**Task to complete:** In the entries below, how many lines hold the string "item"? Answer with the number only.

Top of Extracted entries

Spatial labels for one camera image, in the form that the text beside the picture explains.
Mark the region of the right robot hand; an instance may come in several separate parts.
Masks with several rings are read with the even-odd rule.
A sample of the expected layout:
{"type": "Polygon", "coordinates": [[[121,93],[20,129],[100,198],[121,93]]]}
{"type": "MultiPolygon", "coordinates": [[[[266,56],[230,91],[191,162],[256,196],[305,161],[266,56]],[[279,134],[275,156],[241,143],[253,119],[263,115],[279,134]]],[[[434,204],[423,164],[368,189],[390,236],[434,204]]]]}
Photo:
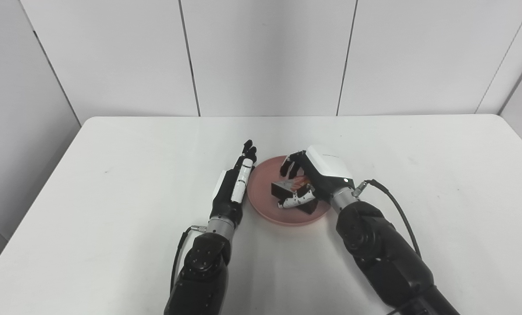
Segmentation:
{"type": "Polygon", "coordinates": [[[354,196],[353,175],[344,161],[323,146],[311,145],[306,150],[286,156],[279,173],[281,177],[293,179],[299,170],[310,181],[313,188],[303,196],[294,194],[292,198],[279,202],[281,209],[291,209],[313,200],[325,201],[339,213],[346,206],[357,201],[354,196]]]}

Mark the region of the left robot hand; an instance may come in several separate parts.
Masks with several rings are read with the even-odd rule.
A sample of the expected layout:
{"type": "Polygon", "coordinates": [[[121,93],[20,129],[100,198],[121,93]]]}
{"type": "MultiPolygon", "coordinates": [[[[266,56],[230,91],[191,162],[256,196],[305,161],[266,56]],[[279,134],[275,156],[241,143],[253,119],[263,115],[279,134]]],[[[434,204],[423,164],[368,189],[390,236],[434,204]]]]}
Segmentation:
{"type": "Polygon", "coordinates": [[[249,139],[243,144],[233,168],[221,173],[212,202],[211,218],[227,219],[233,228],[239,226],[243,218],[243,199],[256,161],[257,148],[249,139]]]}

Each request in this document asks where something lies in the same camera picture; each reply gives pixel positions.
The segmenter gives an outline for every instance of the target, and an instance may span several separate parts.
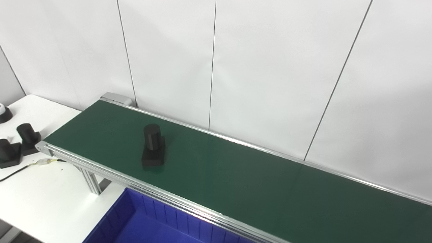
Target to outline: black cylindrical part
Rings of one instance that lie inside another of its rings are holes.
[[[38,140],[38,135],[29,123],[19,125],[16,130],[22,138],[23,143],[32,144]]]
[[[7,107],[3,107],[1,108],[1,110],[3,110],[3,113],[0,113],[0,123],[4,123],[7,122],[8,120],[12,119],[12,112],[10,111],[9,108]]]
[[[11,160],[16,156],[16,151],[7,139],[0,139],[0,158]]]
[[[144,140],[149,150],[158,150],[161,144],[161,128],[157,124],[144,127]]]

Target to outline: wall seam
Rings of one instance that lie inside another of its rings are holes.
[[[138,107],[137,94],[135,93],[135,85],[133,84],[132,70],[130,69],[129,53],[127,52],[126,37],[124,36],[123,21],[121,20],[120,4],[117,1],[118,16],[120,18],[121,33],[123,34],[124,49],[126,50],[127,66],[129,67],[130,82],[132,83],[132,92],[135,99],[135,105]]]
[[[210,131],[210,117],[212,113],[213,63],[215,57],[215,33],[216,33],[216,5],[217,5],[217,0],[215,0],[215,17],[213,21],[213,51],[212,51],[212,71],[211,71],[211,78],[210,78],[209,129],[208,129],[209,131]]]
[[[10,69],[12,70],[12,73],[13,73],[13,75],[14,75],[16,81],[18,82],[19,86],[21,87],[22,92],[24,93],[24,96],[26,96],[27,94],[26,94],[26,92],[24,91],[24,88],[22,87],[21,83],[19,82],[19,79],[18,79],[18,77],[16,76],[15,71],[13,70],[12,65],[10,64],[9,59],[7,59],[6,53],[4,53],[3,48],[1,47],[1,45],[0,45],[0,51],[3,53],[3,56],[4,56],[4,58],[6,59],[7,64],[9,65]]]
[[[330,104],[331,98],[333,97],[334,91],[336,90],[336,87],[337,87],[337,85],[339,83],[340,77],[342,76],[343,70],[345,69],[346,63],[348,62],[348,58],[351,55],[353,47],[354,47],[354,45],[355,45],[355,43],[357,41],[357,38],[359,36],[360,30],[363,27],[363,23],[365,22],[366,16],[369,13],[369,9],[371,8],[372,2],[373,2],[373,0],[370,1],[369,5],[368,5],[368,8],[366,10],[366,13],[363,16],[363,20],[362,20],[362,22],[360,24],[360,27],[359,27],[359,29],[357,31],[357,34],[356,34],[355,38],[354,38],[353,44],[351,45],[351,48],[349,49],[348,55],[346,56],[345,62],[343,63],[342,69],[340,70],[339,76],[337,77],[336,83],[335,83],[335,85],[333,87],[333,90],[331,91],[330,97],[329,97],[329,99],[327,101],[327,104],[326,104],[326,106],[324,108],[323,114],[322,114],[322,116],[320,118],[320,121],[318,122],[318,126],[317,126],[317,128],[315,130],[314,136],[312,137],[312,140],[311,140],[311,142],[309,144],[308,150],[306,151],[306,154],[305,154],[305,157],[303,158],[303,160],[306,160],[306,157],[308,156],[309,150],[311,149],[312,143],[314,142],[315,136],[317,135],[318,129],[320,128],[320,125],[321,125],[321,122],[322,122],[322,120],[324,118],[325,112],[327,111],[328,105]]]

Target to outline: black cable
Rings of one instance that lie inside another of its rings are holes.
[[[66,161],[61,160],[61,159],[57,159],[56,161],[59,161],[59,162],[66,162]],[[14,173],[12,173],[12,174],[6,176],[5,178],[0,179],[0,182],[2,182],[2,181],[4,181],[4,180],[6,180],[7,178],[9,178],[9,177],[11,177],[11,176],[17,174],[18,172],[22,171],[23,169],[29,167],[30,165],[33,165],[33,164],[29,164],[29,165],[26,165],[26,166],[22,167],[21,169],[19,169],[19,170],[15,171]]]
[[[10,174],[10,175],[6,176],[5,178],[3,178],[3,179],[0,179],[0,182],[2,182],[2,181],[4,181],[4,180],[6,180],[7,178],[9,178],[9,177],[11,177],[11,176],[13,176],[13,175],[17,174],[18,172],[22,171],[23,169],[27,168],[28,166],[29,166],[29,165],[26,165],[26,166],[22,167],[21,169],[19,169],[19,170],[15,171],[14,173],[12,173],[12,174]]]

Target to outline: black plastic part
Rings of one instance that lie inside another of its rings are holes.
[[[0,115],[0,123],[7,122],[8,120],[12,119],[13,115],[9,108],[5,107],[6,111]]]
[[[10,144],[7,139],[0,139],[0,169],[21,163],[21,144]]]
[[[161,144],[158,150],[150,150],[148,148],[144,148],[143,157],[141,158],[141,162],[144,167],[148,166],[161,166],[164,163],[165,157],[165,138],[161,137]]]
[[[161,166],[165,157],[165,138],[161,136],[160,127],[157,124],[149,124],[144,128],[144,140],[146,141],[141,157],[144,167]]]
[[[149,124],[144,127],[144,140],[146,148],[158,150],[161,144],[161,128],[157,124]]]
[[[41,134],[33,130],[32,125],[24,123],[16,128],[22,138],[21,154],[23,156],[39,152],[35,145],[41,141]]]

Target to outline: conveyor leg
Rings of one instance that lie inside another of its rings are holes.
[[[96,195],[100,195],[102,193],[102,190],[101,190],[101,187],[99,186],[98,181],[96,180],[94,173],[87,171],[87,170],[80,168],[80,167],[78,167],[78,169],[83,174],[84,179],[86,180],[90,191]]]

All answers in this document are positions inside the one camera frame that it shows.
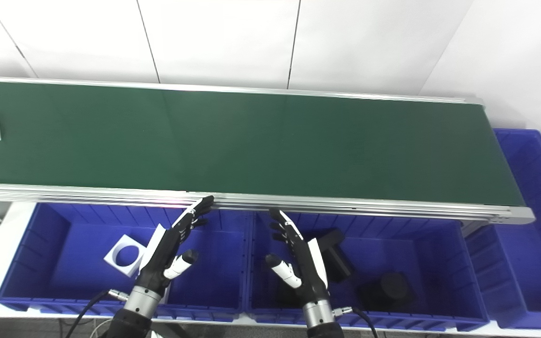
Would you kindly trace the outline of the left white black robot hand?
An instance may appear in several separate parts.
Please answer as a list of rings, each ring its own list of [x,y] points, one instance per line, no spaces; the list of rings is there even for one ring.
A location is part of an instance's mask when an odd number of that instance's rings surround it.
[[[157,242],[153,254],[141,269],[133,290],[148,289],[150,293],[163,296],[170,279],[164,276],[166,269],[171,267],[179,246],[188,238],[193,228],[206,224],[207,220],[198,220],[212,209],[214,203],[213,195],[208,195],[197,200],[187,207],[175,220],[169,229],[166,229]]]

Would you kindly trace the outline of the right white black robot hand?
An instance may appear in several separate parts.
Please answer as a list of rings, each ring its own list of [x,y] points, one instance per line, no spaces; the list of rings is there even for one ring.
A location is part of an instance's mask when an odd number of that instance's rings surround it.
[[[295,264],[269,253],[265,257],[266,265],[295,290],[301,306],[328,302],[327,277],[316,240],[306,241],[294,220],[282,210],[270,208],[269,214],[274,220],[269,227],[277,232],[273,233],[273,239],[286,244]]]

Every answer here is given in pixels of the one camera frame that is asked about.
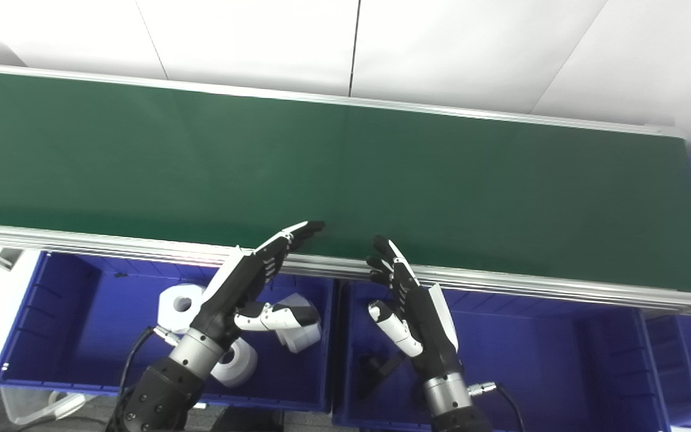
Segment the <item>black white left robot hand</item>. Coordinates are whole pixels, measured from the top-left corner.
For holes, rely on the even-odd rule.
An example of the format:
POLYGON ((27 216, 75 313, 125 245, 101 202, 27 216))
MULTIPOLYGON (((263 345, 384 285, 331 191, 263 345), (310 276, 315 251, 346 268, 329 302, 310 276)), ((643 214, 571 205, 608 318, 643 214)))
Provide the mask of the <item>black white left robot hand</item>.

Bottom of Extracted entries
Top of Extracted entries

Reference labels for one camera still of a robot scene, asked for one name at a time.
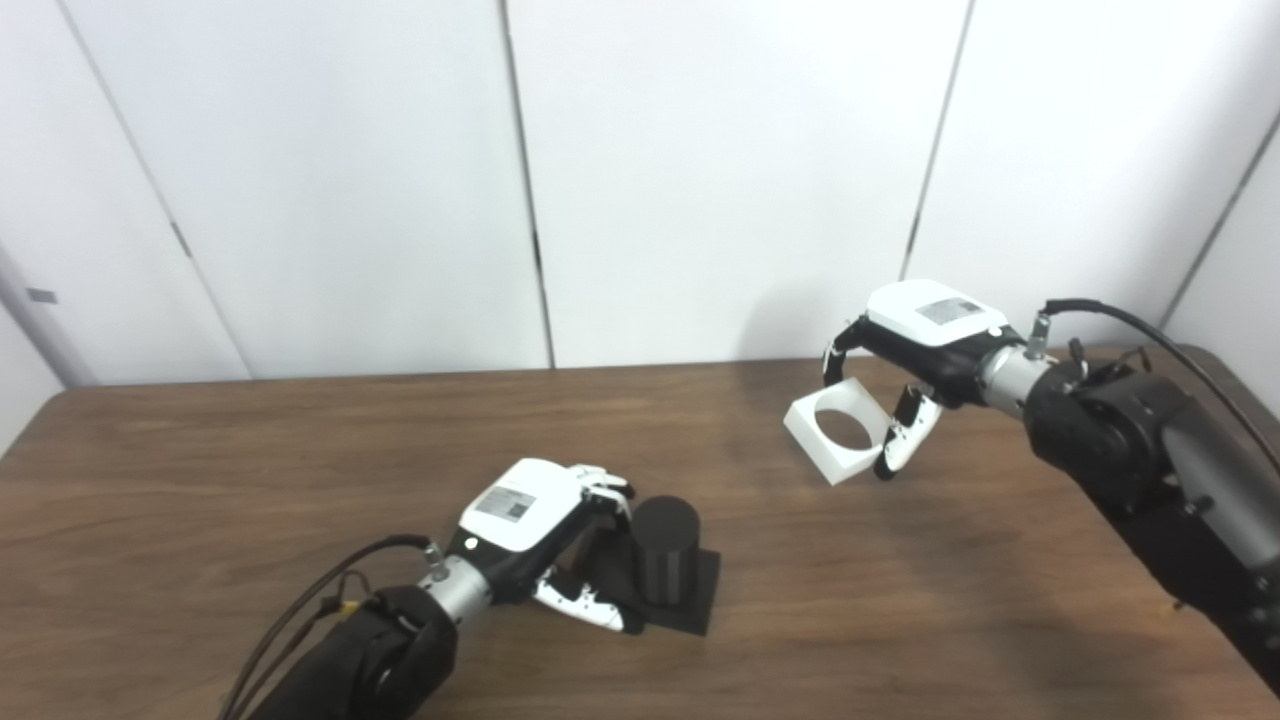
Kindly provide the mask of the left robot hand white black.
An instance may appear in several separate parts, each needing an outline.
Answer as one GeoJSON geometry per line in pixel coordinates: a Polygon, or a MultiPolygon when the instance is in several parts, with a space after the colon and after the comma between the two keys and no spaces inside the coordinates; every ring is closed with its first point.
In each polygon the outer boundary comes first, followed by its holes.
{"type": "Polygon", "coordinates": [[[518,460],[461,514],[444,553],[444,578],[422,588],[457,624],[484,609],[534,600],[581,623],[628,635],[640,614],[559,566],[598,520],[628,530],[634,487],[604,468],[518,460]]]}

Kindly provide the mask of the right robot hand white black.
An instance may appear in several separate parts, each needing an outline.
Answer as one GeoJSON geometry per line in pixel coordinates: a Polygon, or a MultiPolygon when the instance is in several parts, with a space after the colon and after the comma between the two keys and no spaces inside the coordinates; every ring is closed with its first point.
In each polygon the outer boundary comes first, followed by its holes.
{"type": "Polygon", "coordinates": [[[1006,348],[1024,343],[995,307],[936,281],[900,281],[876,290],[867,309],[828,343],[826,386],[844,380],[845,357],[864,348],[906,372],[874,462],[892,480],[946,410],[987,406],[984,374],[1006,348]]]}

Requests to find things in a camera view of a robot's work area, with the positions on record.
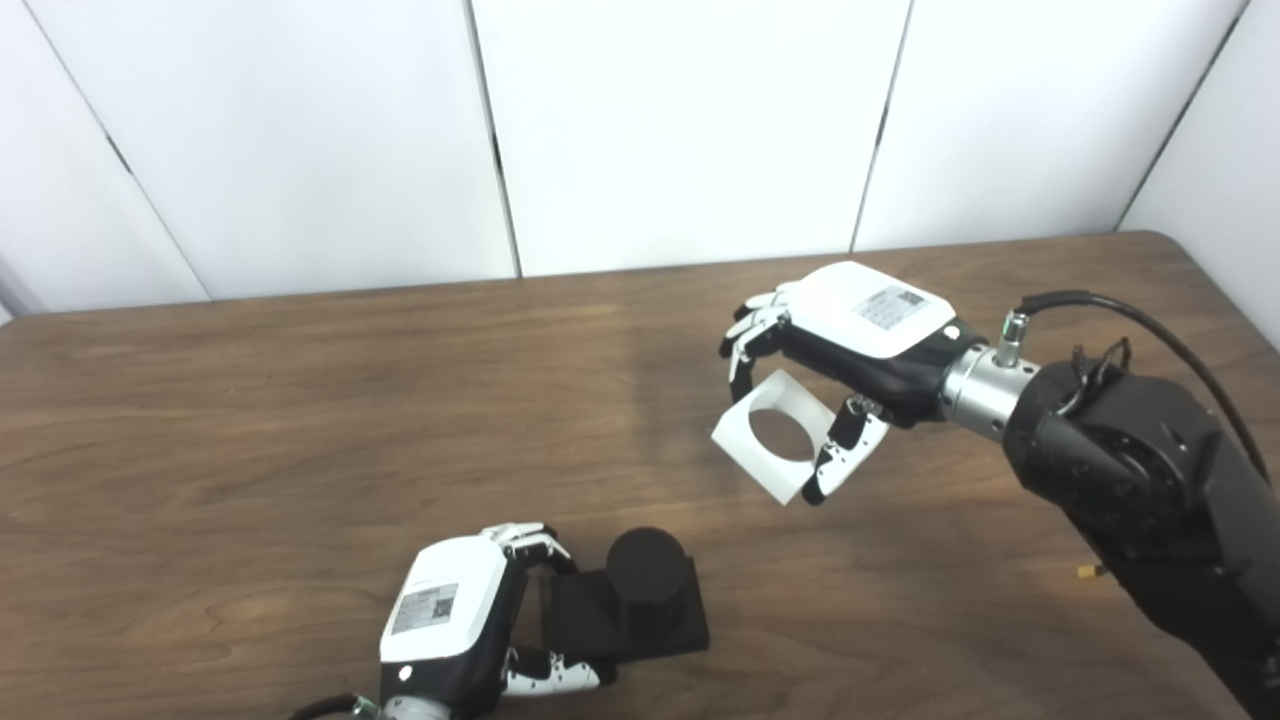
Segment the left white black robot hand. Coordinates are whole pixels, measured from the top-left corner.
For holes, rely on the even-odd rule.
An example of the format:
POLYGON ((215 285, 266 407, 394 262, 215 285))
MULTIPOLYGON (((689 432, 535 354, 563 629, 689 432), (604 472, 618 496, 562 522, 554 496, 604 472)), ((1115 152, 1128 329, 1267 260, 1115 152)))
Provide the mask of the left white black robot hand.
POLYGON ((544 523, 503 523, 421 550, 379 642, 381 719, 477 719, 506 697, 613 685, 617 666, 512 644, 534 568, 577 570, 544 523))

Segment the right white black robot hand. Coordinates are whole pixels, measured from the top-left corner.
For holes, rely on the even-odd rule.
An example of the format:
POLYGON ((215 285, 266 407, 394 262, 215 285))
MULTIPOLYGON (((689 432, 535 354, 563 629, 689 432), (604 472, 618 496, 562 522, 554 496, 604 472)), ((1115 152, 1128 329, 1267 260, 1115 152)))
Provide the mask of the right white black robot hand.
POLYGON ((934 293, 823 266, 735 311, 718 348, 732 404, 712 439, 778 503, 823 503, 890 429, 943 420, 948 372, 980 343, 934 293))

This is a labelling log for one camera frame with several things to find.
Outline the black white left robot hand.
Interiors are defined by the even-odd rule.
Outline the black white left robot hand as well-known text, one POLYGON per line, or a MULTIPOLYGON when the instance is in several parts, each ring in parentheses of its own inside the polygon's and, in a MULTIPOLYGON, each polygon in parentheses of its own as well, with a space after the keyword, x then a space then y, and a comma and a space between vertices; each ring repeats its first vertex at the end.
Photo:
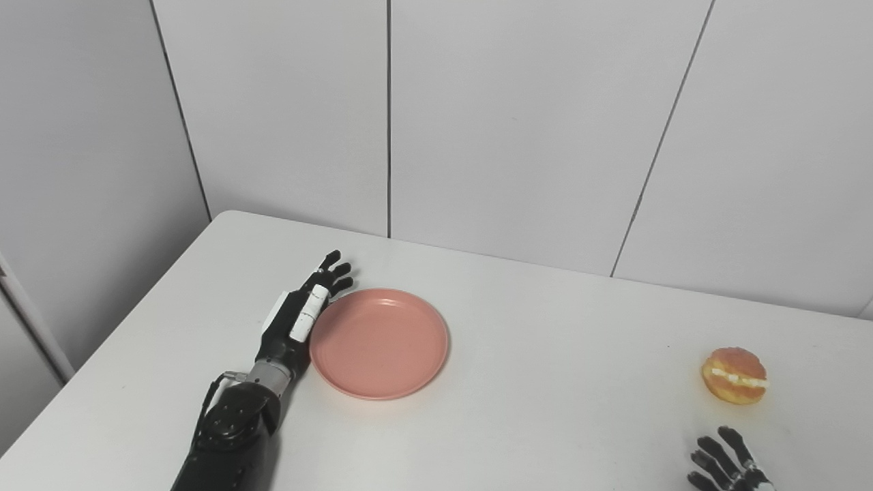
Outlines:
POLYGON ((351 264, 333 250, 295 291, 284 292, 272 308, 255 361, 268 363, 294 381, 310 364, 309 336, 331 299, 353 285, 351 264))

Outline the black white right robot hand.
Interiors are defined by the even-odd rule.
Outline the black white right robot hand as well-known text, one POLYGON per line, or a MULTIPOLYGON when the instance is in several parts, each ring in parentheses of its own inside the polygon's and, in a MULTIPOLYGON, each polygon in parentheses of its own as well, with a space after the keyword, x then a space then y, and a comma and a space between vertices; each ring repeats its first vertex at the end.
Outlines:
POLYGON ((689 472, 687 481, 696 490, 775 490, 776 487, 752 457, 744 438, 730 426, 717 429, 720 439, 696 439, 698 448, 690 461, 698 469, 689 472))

Bottom of Extracted entries

**Task response:** 2